A Paris ce 29 juillet 1775
Je dois, mon cher ami, une réponse à votre lettre du 14 mais vous m'en devés une à celle que je vous ai écrit par le papillon philosophe.
Ainsi nous sommes également en reste l'un avec l'autre.
Il n'y a nulle ressource pour les paquets adressés à mr de la Reiniere. Ils ne lui sont pas parvenus. Il est très exact mais comme il le dit, fort judicieusement, il ne sçauroit remettre ce qu'il n'a pas. Je conclus de là que la poste garde pour sa satisfaction tout ce qui est imprimé et surtout vos ouvrages qu'elle lit avec plus de plaisir que tous les autres, et si on peut l'accuser d'un peu de mauvaise foi dumoins on ne sçauroit blâmer son goust. Je vous ai déjà mandé ce que je pensois par rapport au cri du sang, je l'ai admiré, j'en ai été attendri. Il excitera le même mouvement dans tous ceux qui pensent et qui sont capables de sentir mais ce n'est pas le plus grand nombre et je doute que ce mémoire roulant sur un fait passé depuis longtems fasse une grande impression. Je pense, cependant, qu'il n'en peut faire une mauvaise et il est absolument à votre choix de lui donner le degré de publicité que vous jugerés à propos. Je vous répète que le jeune homme étoit à l'ombre des aisles du roi de Prusse. Il ne faute plus se tourmenter pour les lettres d'abolition aux quelles j'étois attaché.

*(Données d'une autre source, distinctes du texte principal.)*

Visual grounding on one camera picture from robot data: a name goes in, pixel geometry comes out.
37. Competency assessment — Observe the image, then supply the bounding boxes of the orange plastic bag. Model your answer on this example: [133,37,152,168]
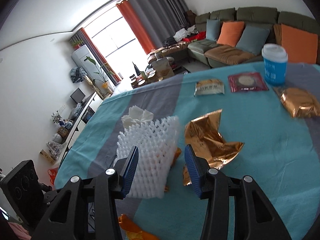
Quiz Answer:
[48,168,61,185]

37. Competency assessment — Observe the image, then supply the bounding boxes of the small blue grey cushion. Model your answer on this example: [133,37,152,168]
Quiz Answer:
[205,19,221,42]

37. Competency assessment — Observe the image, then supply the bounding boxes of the grey orange narrow curtain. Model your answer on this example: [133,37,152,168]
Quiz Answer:
[69,27,121,85]

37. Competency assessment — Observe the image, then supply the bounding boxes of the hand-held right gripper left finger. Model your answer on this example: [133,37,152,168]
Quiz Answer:
[32,145,139,240]

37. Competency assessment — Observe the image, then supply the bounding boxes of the yellow gift box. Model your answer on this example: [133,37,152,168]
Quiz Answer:
[40,149,57,165]

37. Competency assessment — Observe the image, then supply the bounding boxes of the cluttered coffee table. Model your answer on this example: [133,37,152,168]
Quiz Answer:
[129,52,176,88]

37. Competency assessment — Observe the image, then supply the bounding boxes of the white gold biscuit packet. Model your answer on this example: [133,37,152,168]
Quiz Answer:
[194,78,225,96]

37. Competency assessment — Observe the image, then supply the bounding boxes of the person's left forearm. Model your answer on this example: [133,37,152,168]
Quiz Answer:
[7,222,31,240]

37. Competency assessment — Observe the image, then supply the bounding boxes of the clear plastic bag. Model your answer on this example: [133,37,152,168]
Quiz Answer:
[68,103,83,120]

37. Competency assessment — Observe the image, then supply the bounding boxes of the window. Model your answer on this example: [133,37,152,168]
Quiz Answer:
[82,5,148,81]

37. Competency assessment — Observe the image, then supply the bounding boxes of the gold foil snack packet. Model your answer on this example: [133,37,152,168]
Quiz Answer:
[273,86,320,119]

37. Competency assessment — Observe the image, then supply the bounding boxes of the black monitor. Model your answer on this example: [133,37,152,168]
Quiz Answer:
[70,88,86,104]

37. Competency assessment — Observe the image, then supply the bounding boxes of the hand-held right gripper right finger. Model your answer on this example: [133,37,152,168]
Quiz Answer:
[184,144,292,240]

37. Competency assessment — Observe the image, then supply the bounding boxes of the red snack packet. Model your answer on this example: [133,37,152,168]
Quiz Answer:
[228,72,269,93]

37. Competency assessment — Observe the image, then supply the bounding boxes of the black clothes pile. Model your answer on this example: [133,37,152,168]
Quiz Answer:
[162,36,177,47]

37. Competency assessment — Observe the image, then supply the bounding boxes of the cloth covered standing fan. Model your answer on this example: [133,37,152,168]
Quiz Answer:
[69,66,87,84]

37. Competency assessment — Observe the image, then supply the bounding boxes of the plant in blue vase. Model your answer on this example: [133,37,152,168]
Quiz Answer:
[51,111,64,126]

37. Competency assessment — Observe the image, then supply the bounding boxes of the plastic wrapped glass ornament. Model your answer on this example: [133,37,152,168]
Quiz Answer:
[46,141,64,159]

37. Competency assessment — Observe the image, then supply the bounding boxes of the teal grey blanket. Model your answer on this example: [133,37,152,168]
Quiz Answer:
[54,63,320,240]

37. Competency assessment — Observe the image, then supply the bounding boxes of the orange foil wrapper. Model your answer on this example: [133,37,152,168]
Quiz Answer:
[118,213,161,240]

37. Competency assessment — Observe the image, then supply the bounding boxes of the torn gold foil wrapper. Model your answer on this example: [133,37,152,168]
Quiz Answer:
[182,109,245,187]

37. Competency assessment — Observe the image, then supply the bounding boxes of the blue cup white lid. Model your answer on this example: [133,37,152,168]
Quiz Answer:
[261,43,289,85]

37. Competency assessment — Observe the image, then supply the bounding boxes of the white standing air conditioner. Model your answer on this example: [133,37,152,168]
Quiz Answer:
[71,44,98,81]

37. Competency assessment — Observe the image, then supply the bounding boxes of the white tissue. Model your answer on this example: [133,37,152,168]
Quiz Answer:
[121,106,155,128]

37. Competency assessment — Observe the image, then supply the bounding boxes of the orange cushion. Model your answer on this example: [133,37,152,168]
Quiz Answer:
[280,23,319,64]
[217,21,245,48]

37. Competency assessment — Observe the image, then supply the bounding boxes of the large blue grey cushion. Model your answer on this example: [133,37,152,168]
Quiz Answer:
[236,25,271,56]

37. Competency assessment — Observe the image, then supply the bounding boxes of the white clothes pile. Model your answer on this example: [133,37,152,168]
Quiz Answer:
[173,25,198,42]

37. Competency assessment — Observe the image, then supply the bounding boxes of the brown cardboard boxes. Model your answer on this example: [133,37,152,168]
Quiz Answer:
[184,10,197,27]

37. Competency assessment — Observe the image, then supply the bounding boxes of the red cloth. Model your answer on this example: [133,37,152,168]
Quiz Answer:
[182,31,207,43]

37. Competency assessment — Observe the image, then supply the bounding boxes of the white black tv cabinet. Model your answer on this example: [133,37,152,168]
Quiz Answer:
[53,91,105,171]

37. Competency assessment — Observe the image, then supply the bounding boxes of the white foam fruit net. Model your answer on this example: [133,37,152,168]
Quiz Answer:
[116,116,181,200]

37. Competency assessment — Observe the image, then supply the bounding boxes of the tall large leaf plant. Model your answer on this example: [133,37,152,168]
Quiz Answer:
[83,56,117,96]

Je n'ai point négligé le petit mémoire que vous m'avés envoyé pour Mr de Fleurian. Je l'ai fait lire à l'ambassadeur de Malte. Il m'a dit que la chose demandée étoit infiniment difficile à obtenir attendu que les réceptions dans le second ordre étoient dégénérés par la multiplicité dans un abus que l'ordre vouloit arrêter et qu'il ne se prêteroit point à la proposition de recevoir un bénéfice, que pour que l'affaire réussît il faudroit employer les plus grandes protections et qu'encor ne sçavoit t'il pas si elles procureroient le succès désiré.
Ah que j'ai eu de plaisir à voir mr de Chabanon! et avec quelle avidité j'ai écouté tout ce qu'il m'a dit de Fernai! Il m'a paru aussi enchanté que reconnoissant de toutes les marques d'amitié qu'il a receu de vous. Il n'est point mécontent de l'état où il a laissé me Denis. J'espère que vous n'oubliés pas de lui parler quelquefois de mes sentimens et que vous ferés aussi un peu de mention de moi au papillon philosophe.
Vous vous souciés peu de la guerre entre les Maures et les Espagnols. Cependant il ne faut pas vous laisser ignorer les événements d'une certaine importance. Vous sçaurés donc que les Espagnols ont été repoussés battus, obligés de se rembarquer après une perte considérable et qu'ils sont retournés à Alicante. Le premier mouvement est de s'affliger du désastre de nos alliés. Cependant les politiques assurent que la destruction d'Alger auroit été plustôt un mal qu'un avantage pour nous. Je ne vous ennuirai pas de leur raisonement, je me contenterai de vous dire qu'ils m'ont paru assés plausibles. Un fait d'une tout autre espèce digne d'être rapporté par sa singularité, est la représentation d'une tragédie en six actes intitulée les Arsacides. J'ai eû la duperie d'y aller, il n'y a jamais eu rien de si long, de si confus, de si mauvais, de si ennuieux. Voilà bien des si, la tragédie en question les mérite tous. Quoique sa chute ait été complète on la redone aujourd'hui. Il faut que l'auteur soit doué de ce que le maréchal de Brissac appelloit le courage de la honte.
Adieu, mon très cher ami, vous sçavés si je vous aime!